В эскадроне служил обыкновенный немец солдат. Почему-то часто он прибаливал. То ли в самом деле, то ли прикидывался больным, чтобы не выезжать в леса, где стреляют. Только однажды он был весел, здоров и рассказывал всем, что ему дали отпуск, и он едет домой. У немцев по этому случаю был пир горой, играл аккордеон, и они долго пели немецкие песни. На другой день на подводе немец выехал к себе в 'райх'. Когда подвода проезжала небольшой лесок, километрах в двух от Михайловки, его встретили партизаны. Они убили всех, кого можно было убить. Лошадь, возчика из гражданских и солдата отпускника с сопровождающим немцем.
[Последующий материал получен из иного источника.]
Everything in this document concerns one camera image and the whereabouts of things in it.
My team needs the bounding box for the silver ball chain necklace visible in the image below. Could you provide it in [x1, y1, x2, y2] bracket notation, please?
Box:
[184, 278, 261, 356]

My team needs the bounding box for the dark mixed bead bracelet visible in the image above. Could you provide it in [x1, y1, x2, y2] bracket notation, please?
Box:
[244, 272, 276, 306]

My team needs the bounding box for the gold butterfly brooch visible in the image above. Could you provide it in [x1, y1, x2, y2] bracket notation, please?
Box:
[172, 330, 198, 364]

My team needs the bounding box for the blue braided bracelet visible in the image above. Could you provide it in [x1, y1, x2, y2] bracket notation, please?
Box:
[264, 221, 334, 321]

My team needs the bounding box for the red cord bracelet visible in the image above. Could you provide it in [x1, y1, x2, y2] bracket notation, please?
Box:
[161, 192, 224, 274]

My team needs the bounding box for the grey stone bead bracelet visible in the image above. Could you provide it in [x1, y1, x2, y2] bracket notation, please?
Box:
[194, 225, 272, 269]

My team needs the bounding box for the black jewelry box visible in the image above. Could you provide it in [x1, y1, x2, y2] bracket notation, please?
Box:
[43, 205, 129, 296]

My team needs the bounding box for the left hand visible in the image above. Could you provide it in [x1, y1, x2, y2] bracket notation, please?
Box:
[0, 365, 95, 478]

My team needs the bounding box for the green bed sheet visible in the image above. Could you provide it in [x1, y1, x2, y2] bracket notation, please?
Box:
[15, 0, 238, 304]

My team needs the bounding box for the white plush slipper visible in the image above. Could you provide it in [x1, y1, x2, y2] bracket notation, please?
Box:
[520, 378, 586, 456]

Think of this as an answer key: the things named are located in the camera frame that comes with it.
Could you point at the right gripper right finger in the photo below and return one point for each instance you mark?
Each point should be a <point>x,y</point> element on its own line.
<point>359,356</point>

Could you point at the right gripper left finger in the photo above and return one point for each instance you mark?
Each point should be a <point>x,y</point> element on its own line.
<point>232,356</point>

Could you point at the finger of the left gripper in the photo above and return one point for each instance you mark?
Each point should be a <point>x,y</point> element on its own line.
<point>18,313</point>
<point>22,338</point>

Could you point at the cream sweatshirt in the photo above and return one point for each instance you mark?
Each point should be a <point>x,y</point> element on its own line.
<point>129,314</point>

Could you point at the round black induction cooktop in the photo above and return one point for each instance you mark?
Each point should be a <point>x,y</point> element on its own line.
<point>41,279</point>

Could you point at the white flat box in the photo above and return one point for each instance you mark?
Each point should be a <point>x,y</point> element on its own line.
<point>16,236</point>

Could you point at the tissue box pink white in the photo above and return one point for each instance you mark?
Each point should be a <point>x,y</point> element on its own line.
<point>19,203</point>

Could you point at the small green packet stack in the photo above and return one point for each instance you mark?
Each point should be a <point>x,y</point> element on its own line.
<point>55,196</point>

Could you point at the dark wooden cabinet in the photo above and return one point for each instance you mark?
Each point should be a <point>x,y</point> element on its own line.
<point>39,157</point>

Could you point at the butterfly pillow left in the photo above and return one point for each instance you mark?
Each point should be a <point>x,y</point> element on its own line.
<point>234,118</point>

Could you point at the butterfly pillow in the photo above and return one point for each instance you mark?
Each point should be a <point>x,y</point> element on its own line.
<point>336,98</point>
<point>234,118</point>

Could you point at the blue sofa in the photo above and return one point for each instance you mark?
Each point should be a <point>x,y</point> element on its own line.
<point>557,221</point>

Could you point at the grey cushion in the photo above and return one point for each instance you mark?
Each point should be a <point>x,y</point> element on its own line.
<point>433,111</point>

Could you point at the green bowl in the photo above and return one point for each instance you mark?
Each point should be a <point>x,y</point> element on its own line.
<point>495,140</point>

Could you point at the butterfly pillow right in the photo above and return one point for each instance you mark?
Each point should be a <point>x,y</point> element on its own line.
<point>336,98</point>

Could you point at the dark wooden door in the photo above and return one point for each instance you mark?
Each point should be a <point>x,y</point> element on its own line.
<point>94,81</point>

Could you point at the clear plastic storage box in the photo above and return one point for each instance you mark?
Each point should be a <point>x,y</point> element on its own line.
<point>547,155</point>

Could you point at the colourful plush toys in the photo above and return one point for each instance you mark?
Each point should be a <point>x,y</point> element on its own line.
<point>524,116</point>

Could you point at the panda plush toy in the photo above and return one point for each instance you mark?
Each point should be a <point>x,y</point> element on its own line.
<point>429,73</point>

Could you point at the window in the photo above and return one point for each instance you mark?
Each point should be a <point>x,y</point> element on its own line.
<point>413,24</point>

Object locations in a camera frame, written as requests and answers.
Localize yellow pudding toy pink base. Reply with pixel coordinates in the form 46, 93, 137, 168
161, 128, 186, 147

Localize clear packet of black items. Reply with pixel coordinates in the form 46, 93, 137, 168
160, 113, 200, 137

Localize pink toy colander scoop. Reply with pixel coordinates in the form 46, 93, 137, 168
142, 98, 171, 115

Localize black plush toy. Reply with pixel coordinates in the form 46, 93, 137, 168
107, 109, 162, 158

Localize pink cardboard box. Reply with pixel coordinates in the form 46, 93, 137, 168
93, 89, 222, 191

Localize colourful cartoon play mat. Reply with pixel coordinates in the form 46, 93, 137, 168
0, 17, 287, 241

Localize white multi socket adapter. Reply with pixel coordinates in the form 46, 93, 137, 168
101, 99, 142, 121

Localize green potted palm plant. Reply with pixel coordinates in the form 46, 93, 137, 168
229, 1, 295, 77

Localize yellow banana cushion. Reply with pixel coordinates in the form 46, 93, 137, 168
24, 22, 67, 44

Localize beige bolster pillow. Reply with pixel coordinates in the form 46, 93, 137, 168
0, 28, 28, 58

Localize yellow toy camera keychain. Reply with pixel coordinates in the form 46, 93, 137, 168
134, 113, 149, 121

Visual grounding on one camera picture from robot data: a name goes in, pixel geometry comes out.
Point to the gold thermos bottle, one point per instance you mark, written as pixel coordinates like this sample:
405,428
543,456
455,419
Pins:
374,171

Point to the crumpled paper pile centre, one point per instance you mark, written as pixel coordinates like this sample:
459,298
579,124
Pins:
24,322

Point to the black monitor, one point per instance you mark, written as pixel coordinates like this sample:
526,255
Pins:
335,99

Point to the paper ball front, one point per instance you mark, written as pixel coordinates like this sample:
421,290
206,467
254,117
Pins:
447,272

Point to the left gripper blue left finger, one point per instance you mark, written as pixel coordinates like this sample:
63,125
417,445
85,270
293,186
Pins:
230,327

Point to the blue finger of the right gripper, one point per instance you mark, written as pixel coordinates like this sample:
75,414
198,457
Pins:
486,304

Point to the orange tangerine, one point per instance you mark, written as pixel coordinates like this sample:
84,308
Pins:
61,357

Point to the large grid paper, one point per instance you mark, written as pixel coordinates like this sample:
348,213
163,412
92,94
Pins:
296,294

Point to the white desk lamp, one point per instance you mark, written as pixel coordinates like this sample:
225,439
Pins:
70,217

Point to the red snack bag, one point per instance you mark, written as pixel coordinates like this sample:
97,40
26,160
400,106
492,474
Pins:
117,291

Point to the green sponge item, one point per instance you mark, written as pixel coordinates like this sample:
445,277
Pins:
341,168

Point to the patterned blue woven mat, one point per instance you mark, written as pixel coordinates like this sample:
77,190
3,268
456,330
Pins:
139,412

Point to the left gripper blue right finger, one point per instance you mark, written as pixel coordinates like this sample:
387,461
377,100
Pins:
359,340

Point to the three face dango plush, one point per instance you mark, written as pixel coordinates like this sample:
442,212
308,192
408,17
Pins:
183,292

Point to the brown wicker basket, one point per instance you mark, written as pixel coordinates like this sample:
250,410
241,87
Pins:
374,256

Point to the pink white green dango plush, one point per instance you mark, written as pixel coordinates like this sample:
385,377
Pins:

Убитых немцев раздели догола, отрезали им уши, носы и раздетыми бросили на дороге. Это произвело на немцев сильное угнетающее впечатление. И все же немцы, казаки, и особенно полицаи, превосходили партизан в зверствах. Если партизаны издевались над своими врагами по злобе, то у карателей это была система. В боях и перестрелках у карателей и партизан предположительно гибло равное количество людей. Но если мирное население и партизан считать единым взаимозависимым единением, то русский народ в их лице нес очень тяжелые потери. Уничтожались десятки сел в партизанских зонах. Нередко вместе с их мирным населением,
С наступлением холодов активизировались действия Красной Армии. Немцы стали отступать на запад. Где-то в конце ноября наш эскадрон тоже переехал. Он расквартировался в селе Сеньково недалеко от станции Поныри в Курской области. Осень 42-го года была трудной для меня. Ни тогда, ни позже, я не мог понять своего статуса в эскадроне. В качестве кого и для чего немцы держали меня в эскадроне. Негласно многие считали меня за бывшего партизана. В этом меня убедили разговоры с разными людьми. Так, однажды, я обедал в доме мельника. На столе в качестве ножа лежал русский штык от СВТ. Я потрогал его и без всяких иных мыслей сказал:
- Что, наши, второпях, позабыли?
Мельничиха помолчала, потом спросила:
- Ты в самом деле ушел от партизан?
Старуха была женщиной безобидной, но мнение она придумала не сама. Говорила слова из чужого разговора. Вопрос заставил насторожиться и задуматься. У кого и почему обо мне сложилось такое мнение? Насколько это грозит моей безопасности? Думает так она со своим мужем или другие тоже? Под другими я подразумевал немцев, казаков, полицаев, и вообще население городка.
Другой раз был разговор с полицаем. Во дворе казармы стоял брошенный разбитый немецкий мотоцикл. Я разглядывал его. Мимо проходил юноша-полицай, примерно моих лет, и тоже подошел посмотреть на хваленую немецкую технику. Вид у него был важный. Тон разговора показывал превосходство надо мной. Мне он не понравился. В свою очередь я, обидевшись на полицейскую бесцеремонность, решил тоже показать свое превосходство.
- Чего это ты ходишь здесь, да разглядываешь? Здесь ходить не положено, - сказал я ему.
Полицай был смел, на язык остер и опять с превосходством, знающего свое дело начальника, заявил:
- Это я не на мотоцикл смотрю. Тебя разглядываю. Уж больно твое лицо мне знакомо. В лесу, что ли, тебя видел. Там такие скелеты бывают. Какой ты казак? Ты же вовсе хворый какой-то. И чего это они тебя оставили? Шел бы, откуда пришел. Небось, в лесу голодно. Там не кормят. Здесь сытнее.
Подобные разговоры были и позже. В основном донимали молодые полицаи. Они были одного со мной возраста и еще считали меня своим трофеем. Однако судьба моя была за меня. Внешне я был немец. Все видели, как я разговариваю с немцами по-немецки. Сидел верхом на коне. За спиной карабин, а за поясом или в голенище широкого сапога немецкая граната на длинной ручке. Теперь не каждый нахальный полицай имел желание разговаривать со мной смело. Красивая немецкая форма делала даже уродливого мужчину привлекательнее, в этом был большой контраст в сравнении с одеждой полицаев. Они были одеты преимущественно в старую потрепанную одежду. Может быть, они и в полицаи-то пошли по бедности. Во всяком случае, я стал власть и закон над многими и варился в таком виде в общем котле происходивших там событий.